Problem description - Repeat the lines from the line with "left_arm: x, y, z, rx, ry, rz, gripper" to the line with "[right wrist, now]" in the listing below, keeping both end lines and adding nothing.

Source data -
[Start of Attachment]

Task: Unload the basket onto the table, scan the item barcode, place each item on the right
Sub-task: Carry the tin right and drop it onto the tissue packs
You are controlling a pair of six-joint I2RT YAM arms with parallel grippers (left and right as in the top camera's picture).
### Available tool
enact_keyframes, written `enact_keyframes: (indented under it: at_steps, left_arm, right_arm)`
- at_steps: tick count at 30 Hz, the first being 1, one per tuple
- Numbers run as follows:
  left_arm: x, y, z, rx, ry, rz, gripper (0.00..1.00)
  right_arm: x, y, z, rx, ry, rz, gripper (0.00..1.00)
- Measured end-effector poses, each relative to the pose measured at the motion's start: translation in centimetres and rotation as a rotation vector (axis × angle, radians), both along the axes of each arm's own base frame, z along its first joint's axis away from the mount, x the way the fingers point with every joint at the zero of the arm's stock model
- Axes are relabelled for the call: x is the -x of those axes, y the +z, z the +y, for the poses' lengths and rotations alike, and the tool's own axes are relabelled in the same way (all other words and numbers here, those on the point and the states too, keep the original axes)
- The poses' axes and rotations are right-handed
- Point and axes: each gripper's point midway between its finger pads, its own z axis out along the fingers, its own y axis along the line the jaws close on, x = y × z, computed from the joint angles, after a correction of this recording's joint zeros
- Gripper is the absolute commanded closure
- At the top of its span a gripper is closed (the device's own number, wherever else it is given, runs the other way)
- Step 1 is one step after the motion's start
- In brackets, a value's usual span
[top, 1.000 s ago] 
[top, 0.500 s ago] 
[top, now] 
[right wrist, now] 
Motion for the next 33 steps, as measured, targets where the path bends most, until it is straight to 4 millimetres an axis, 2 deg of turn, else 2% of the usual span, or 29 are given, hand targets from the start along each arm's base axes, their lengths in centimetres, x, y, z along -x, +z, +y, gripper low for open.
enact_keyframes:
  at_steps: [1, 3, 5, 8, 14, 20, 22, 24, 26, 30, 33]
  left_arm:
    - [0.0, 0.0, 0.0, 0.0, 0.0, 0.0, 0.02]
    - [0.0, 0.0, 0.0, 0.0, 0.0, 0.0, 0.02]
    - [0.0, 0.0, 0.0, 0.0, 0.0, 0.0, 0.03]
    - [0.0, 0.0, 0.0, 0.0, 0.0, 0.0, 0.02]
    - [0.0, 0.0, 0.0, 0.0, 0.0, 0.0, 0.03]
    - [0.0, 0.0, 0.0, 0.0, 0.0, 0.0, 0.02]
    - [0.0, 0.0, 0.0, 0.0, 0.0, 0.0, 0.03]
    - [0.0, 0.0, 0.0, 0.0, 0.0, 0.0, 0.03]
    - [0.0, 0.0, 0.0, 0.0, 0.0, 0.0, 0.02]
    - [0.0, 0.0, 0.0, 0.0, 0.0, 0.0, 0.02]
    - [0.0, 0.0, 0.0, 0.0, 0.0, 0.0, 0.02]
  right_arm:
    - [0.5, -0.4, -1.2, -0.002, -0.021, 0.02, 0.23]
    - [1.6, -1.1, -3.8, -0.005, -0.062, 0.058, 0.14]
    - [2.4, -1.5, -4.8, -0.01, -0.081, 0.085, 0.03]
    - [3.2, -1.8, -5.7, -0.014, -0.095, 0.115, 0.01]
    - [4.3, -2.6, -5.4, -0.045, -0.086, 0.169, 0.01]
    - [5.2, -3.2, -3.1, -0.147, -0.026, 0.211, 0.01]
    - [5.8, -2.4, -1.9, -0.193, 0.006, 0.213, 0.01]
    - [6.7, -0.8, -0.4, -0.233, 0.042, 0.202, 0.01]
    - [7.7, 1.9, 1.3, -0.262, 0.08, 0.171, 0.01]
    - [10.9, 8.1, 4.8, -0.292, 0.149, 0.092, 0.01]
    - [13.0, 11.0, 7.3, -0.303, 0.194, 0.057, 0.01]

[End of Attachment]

Task answer -
  left_arm: x, y, z, rx, ry, rz, gripper (0.00..1.00)
  right_arm: x, y, z, rx, ry, rz, gripper (0.00..1.00)
- Measured end-effector poses, each relative to the pose measured at the motion's start: translation in centimetres and rotation as a rotation vector (axis × angle, radians), both along the axes of each arm's own base frame, z along its first joint's axis away from the mount, x the way the fingers point with every joint at the zero of the arm's stock model
- Axes are relabelled for the call: x is the -x of those axes, y the +z, z the +y, for the poses' lengths and rotations alike, and the tool's own axes are relabelled in the same way (all other words and numbers here, those on the point and the states too, keep the original axes)
- The poses' axes and rotations are right-handed
- Point and axes: each gripper's point midway between its finger pads, its own z axis out along the fingers, its own y axis along the line the jaws close on, x = y × z, computed from the joint angles, after a correction of this recording's joint zeros
- Gripper is the absolute commanded closure
- At the top of its span a gripper is closed (the device's own number, wherever else it is given, runs the other way)
- Step 1 is one step after the motion's start
- In brackets, a value's usual span
[top, 1.000 s ago] 
[top, 0.500 s ago] 
[top, now] 
[right wrist, now] 

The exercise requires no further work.